Here the job is to retype the data word for word while leaving the pictures aside.

Segment Start: Entries provided

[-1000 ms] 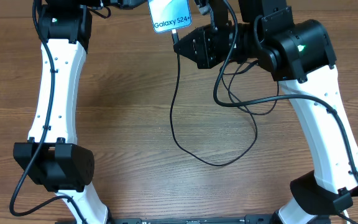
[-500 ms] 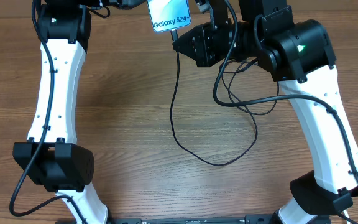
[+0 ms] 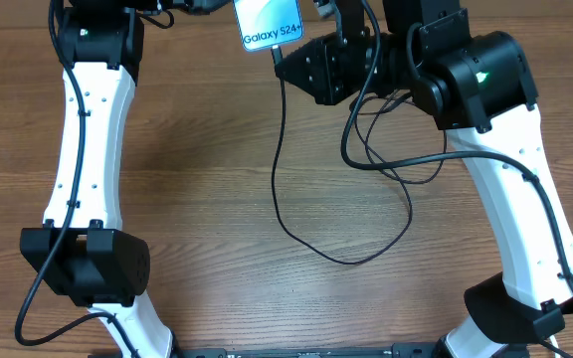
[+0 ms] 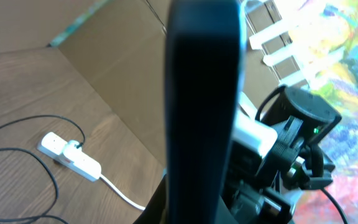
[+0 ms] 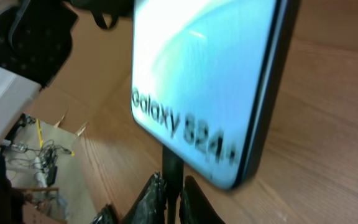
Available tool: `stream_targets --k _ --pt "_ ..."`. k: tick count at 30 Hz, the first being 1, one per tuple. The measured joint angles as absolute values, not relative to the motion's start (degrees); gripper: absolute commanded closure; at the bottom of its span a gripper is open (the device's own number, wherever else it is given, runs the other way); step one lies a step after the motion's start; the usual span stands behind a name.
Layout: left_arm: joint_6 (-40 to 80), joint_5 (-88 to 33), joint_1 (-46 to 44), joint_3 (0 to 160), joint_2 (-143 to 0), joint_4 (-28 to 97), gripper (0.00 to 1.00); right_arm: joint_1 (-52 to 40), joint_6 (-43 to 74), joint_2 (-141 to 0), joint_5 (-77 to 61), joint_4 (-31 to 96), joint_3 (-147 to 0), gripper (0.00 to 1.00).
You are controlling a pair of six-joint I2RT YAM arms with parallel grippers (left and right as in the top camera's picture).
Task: Plug charger to phone and switch on socket
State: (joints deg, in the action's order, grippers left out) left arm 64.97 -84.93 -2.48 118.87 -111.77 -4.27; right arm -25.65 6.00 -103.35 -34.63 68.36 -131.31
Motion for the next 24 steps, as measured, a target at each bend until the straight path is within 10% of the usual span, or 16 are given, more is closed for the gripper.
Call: stream_targets --k 17,24 --pt "64.9 -85.6 -2.5 118.9 -112.0 -4.1 0.96 -25.6 6.4 -103.3 -33.9 71.6 -131.3 0.39" --pt "60.7 -85.6 -2.5 118.9 -116.9 2.0 0.96 -23.7 7.9 -103.3 -32.1 75.2 -131.3 0.33"
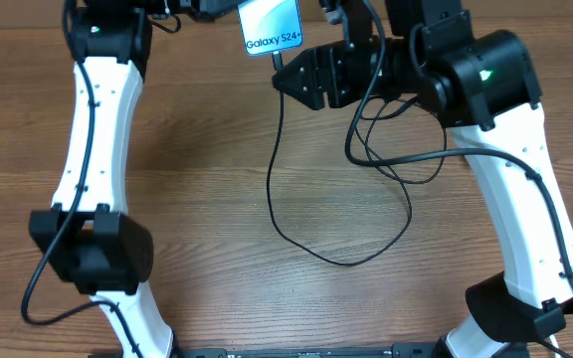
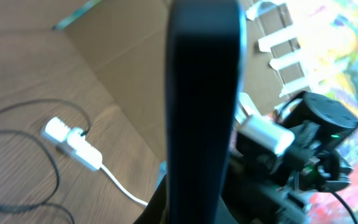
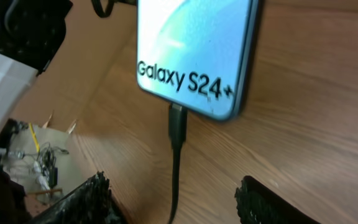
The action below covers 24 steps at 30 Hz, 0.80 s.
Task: Plug charger to phone and switch on socket
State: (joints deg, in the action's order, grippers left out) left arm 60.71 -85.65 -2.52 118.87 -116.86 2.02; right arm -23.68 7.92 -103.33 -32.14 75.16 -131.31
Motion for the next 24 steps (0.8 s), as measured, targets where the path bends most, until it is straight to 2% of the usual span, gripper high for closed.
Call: stream_targets --k 8,12,18,21,24 --pt "48.8 -83.6 -2.5 118.9 -125.0 13.2 0.96 -16.7 9.0 -103.3 -31.2 80.3 -131.3 0.33" --pt "42.1 -77.8 -2.5 118.8 -127.5 19.0 0.96 -14.2 9.0 -103.3 -31.0 81.4 -131.3 0.32" --pt "35.9 -67.8 -2.5 118.8 -127.9 20.9 0.96 -13.1 9.1 -103.3 -29.6 82.3 -131.3 0.28" --pt "32.2 -62.6 -2.6 118.9 -127.9 27.6 0.96 -13.1 9.1 -103.3 -28.5 83.2 -131.3 0.28" --pt "25.7 -53.6 -3.3 119.0 -127.9 39.9 0.96 -13.1 9.1 -103.3 -27.1 83.8 -131.3 0.29"
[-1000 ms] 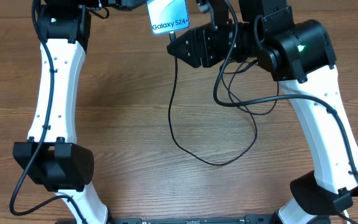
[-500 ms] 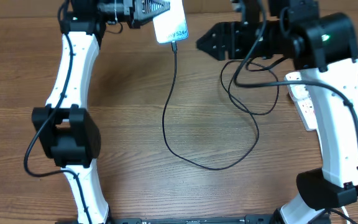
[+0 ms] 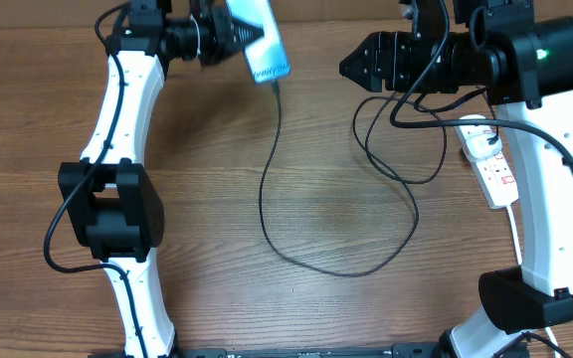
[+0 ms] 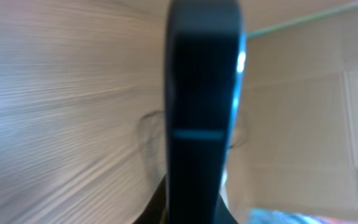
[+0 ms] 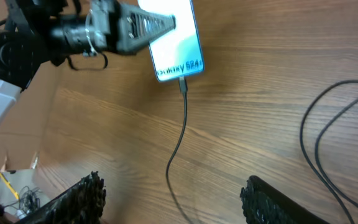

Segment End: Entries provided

== Task answer ==
[-1000 ms] 
[-500 ms] 
[+0 ms] 
[+0 ms] 
[+0 ms] 
Available tool: `stream_targets --k _ --pt "_ ..."`. k: tick count at 30 Hz, the first being 1, one per tuple. The measured joint angles as absolute values, not relative to the motion's start (degrees); gripper: absolute commanded closure; at the bottom of its span a gripper is open (the device's own number, wherever else it is given, runs the other way); step one lies a step after the motion's start; the usual span stands behind a name.
Layout: left_arm: joint_6 (-40 to 80), joint_5 (-88 to 33), joint_1 (-46 to 44), joint_3 (0 to 160), joint_2 (-143 to 0), joint_4 (-28 to 97), gripper (0.00 to 1.00); right_arm: joint_1 (-52 to 40), joint_6 (-43 to 74), joint_2 (-141 to 0), joint_5 (-77 to 61), joint_4 (-31 to 96), joint_3 (-147 to 0), gripper (0.00 to 1.00).
You are controlling a pair of six-joint I2RT YAM arms with parallel grippers (left and right as in the top camera's picture).
Task: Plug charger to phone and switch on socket
State: (joints deg, in the action's order, grippers left out) left arm 64.97 -84.93 -2.48 118.87 -111.77 -4.27; right arm -25.65 6.00 -103.35 -34.63 68.36 -131.31
Motion for the next 24 steps, as measured, a target at each bend until the straight path is within 10% of the usual span, or 16 are given, more is closed for the gripper.
Call: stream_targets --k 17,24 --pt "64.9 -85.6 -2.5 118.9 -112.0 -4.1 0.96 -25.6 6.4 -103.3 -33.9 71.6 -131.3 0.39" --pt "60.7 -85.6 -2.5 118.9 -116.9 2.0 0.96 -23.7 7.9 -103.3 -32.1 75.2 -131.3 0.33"
The action below covers 24 steps at 30 Hz, 0.80 s.
Task: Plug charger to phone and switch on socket
State: (joints deg, in the action's order, grippers left out) left arm 60.71 -85.65 -2.52 118.87 -116.86 2.02; right arm -23.68 7.92 -103.33 -32.14 75.16 -131.31
Motion for the next 24 steps (0.8 s), as measured, targets where the path bends most, until it is straight to 2% of the usual span, gripper high for closed.
Call: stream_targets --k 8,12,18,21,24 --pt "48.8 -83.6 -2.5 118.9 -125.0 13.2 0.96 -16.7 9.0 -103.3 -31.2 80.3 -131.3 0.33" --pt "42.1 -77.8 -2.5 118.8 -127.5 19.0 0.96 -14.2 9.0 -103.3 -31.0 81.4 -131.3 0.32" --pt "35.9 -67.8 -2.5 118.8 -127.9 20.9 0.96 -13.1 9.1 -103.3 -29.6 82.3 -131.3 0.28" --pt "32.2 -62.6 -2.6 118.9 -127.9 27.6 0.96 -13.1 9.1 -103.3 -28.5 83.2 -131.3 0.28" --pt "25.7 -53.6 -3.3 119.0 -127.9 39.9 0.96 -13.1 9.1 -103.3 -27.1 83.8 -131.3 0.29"
[-1000 ms] 
[-500 ms] 
[+0 ms] 
[+0 ms] 
[+0 ms] 

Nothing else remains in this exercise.